:: Your task ::
Look through the data that follows and copy each line with the string "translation".

Extracted data below:

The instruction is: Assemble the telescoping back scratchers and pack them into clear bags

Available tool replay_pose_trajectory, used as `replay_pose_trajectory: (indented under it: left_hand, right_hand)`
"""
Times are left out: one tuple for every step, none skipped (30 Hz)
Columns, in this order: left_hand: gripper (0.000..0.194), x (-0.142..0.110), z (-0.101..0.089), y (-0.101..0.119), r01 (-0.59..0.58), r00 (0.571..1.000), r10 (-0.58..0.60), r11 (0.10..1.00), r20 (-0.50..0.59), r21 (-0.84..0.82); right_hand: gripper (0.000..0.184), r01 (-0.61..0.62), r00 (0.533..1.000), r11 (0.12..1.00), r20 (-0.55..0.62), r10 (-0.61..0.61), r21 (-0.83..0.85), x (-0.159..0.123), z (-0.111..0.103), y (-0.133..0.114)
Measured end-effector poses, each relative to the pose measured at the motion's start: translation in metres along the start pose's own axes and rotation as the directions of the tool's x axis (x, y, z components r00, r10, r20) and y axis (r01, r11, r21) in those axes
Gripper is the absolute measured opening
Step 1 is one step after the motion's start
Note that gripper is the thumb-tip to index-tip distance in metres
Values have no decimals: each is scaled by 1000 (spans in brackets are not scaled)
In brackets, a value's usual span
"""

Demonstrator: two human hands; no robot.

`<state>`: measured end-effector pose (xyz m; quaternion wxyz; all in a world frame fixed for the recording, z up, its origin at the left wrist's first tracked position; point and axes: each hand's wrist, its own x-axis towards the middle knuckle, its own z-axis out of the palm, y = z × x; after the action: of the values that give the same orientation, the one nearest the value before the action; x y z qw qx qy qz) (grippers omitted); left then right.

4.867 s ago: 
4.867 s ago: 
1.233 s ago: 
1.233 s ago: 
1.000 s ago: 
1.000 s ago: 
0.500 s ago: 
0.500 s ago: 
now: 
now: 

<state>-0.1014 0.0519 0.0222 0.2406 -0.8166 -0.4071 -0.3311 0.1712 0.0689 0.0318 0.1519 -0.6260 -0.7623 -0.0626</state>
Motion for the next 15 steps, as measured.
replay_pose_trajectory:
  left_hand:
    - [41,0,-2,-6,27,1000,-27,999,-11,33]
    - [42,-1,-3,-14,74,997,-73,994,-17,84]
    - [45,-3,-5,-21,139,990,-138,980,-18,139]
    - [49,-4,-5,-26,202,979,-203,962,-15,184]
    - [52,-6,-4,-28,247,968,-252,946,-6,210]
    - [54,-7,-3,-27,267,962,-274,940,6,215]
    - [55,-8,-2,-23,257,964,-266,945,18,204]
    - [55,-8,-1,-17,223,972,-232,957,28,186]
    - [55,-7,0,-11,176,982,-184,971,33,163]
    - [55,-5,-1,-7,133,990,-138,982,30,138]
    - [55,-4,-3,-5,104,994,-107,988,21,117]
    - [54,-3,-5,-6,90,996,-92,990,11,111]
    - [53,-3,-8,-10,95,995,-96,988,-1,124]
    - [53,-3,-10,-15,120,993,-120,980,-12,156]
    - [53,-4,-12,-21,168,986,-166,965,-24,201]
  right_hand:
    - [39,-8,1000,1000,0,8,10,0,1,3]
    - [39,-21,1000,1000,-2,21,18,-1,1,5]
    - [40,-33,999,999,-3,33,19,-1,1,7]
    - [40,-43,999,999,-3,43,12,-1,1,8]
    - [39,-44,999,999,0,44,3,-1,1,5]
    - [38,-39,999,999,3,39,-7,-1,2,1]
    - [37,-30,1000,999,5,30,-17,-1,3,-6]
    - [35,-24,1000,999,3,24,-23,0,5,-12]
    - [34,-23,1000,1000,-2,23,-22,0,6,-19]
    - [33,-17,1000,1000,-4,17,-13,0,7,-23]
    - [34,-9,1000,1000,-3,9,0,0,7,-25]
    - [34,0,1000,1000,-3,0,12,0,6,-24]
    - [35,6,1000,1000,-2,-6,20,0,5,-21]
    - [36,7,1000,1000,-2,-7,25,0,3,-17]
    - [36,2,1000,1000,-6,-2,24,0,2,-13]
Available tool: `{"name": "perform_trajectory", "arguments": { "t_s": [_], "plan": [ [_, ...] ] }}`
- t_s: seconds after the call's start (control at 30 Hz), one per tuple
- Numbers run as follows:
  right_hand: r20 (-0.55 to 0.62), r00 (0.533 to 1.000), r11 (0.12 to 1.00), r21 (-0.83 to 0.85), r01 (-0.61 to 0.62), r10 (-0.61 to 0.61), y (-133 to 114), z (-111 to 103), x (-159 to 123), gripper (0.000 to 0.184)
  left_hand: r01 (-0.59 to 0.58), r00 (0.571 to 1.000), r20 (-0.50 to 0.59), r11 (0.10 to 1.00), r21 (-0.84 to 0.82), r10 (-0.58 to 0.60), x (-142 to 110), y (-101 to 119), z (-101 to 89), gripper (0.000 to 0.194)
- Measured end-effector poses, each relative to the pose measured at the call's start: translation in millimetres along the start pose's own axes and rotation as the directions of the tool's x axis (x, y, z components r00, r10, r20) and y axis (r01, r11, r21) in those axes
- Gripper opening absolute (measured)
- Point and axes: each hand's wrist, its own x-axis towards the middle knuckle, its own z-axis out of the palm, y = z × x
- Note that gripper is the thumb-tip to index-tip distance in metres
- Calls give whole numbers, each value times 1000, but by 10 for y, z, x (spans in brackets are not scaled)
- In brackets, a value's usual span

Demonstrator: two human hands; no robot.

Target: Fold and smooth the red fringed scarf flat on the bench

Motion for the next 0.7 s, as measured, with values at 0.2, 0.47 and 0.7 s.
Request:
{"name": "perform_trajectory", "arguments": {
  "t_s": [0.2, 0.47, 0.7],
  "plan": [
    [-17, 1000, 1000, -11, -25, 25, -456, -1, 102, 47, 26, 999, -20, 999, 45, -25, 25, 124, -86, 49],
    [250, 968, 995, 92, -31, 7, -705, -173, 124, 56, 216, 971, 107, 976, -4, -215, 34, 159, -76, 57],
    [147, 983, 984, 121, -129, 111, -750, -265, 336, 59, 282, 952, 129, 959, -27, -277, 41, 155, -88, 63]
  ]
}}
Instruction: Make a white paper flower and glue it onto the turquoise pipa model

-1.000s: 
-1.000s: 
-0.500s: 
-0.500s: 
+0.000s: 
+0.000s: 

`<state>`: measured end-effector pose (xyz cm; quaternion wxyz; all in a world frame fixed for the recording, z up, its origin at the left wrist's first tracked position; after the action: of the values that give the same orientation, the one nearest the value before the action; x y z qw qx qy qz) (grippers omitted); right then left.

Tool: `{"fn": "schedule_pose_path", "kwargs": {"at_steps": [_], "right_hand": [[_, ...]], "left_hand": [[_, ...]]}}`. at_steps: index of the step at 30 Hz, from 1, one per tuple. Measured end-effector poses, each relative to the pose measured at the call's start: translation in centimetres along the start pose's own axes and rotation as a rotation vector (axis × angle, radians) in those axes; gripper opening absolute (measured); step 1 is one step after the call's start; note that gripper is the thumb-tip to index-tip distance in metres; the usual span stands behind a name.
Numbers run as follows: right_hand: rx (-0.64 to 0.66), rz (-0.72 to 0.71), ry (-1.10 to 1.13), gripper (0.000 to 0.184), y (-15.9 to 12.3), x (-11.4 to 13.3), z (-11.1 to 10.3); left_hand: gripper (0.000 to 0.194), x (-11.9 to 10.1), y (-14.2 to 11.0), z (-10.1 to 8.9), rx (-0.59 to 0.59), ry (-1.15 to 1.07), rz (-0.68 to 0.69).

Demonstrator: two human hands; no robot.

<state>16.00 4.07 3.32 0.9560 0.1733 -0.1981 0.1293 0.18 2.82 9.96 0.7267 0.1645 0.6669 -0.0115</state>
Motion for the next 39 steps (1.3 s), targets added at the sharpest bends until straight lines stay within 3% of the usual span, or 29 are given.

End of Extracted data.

:: Exercise output ::
Measured end-effector poses, each relative to the pose measured at the motion's start: translation in metres along the start pose's own axes and rotation as the directions of the tool's x axis (x, y, z components r00, r10, r20) and y axis (r01, r11, r21) in those axes
- Measured end-effector poses, each relative to the pose measured at the call's start: translation in millimetres along the start pose's own axes and rotation as the directions of the tool's x axis (x, y, z components r00, r10, r20) and y axis (r01, r11, r21) in those axes
Tool: `{"fn": "schedule_pose_path", "kwargs": {"at_steps": [_], "right_hand": [[_, ...]], "left_hand": [[_, ...]]}}`. at_steps: index of the step at 30 Hz, from 1, one per tuple. Measured end-effector poses, each relative to the pose measured at the call's start: translation in centimetres along the start pose's own axes and rotation as a rotation vector (axis × angle, radians) in those axes; gripper opening absolute (measured); step 1 is one step after the call's start; note that gripper is the thumb-tip to index-tip distance in metres; the usual span stands behind a name.

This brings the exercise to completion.